▸ WORK TO COMPLETE: What you submit must be an exact copy of the listing below, with no images in it.

▸ DATA EXCERPT:
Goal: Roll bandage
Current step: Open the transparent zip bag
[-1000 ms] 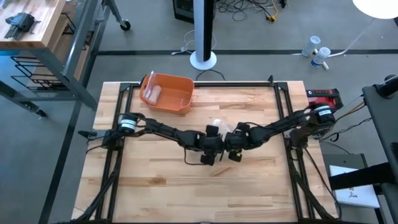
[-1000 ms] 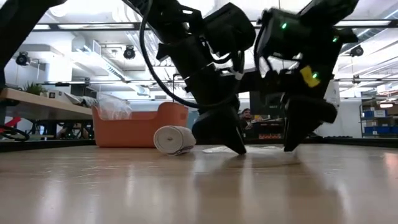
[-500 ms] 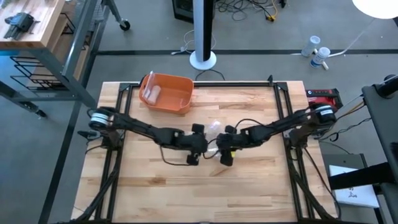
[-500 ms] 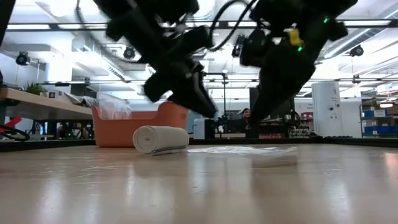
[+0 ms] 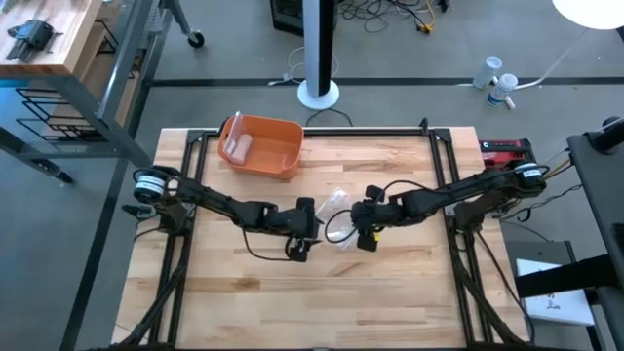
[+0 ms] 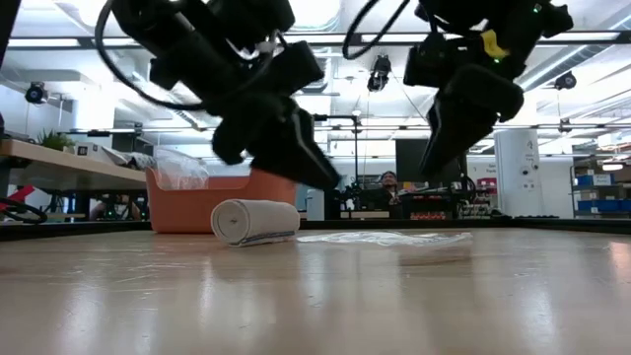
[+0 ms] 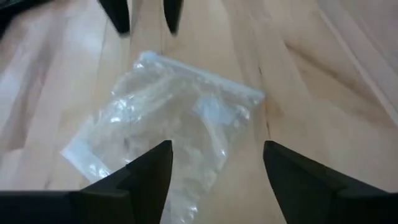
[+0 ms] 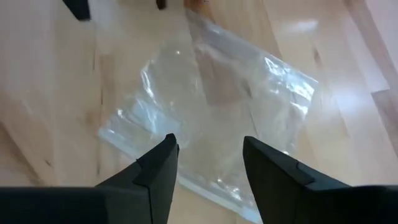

▸ SOLUTION TO THIS TASK:
Goal: Roll bandage
Current step: Open the transparent zip bag
[-1000 ms] 
[-1000 ms] 
[-500 ms] 
[-500 ms] 
[+0 ms] 
[+0 ms] 
[+0 ms] 
[+0 ms] 

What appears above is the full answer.